Task statement:
What you write must match exactly the lines from the one with "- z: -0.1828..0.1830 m" through the last line of the material below.

The data:

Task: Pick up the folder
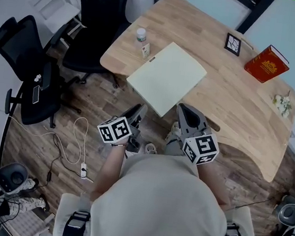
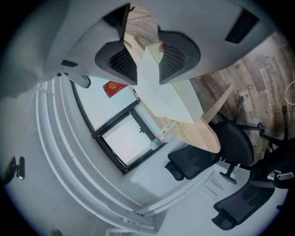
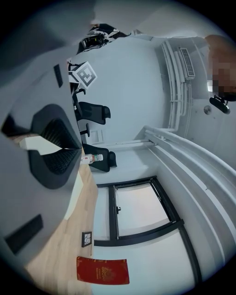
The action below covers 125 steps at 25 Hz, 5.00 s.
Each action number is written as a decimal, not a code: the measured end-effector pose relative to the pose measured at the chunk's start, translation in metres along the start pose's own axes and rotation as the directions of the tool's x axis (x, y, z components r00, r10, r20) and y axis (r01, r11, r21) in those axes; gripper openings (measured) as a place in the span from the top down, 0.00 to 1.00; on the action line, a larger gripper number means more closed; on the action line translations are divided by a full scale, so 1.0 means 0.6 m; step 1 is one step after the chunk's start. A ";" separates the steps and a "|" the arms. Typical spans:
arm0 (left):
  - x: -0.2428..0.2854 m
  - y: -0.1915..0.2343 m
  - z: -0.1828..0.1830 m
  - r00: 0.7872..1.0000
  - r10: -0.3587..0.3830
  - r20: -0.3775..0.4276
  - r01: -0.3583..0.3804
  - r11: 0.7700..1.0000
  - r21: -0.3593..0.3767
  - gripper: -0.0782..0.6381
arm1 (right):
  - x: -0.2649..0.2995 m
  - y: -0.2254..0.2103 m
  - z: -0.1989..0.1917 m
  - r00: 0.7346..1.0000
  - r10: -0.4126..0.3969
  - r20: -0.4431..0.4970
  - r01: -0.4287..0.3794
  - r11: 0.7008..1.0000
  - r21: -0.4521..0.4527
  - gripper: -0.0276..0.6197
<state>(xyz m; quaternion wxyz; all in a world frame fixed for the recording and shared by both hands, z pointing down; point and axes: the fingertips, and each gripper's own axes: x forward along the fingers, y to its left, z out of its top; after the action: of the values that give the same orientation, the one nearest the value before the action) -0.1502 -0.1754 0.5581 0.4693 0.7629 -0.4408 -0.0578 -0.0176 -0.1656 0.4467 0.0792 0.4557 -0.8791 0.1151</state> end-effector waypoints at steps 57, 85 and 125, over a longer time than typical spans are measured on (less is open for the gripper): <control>0.218 0.055 -0.077 0.951 -0.305 0.058 0.282 0.771 -0.571 0.25 | 0.025 -0.157 -0.012 0.999 -0.031 -0.026 0.032 0.999 0.029 0.93; 0.209 0.057 -0.072 0.962 -0.271 0.046 0.253 0.806 -0.536 0.48 | 0.029 -0.140 -0.016 0.999 -0.024 -0.030 0.024 1.000 0.018 0.93; 0.056 -0.053 -0.019 0.909 -0.372 0.187 0.412 0.736 -0.537 0.50 | -0.029 -0.082 -0.017 0.999 -0.048 0.022 0.047 0.999 0.022 0.93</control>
<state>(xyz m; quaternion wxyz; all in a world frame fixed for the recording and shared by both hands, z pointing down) -0.1044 -0.1870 0.5509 0.6357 0.6624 -0.2486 -0.3087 0.0331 -0.1767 0.4584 0.0673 0.4785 -0.8676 0.1175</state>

Reply:
  - z: -0.1828..0.1830 m
  - r00: 0.7872..1.0000
  - r10: -0.3587..0.3830
  - r20: -0.3775..0.4276
  - r01: -0.3583..0.3804
  - r11: 0.7700..1.0000
  - r21: -0.3593..0.3767
  - gripper: -0.0782..0.6381
arm1 (right):
  - x: -0.2649..0.2995 m
  - y: -0.2254..0.2103 m
  - z: -0.1989..0.1917 m
  - r00: 0.7346..1.0000
  - r10: -0.4126..0.3969
  - r20: -0.4431..0.4970
  - r01: -0.4287..0.3794
  - r11: 0.7008..1.0000
  - r21: -0.4521..0.4527
  - gripper: -0.0276..0.6197
<state>(xyz m; quaternion wxyz; all in a world frame fixed for the recording and shared by both hands, z pointing down; point and axes: the fingertips, and each gripper's own axes: x forward along the fingers, y to its left, z out of its top; after the action: of the values that give the same orientation, the one nearest the value before the action) -0.1502 -0.1754 0.5581 0.4693 0.7629 -0.4408 -0.0578 -0.0176 -0.1656 0.4467 0.0792 0.4557 -0.8791 0.1151</state> end-effector waypoints at steps 57, 85 and 125, over a longer time than typical spans are measured on (less is open for the gripper): <control>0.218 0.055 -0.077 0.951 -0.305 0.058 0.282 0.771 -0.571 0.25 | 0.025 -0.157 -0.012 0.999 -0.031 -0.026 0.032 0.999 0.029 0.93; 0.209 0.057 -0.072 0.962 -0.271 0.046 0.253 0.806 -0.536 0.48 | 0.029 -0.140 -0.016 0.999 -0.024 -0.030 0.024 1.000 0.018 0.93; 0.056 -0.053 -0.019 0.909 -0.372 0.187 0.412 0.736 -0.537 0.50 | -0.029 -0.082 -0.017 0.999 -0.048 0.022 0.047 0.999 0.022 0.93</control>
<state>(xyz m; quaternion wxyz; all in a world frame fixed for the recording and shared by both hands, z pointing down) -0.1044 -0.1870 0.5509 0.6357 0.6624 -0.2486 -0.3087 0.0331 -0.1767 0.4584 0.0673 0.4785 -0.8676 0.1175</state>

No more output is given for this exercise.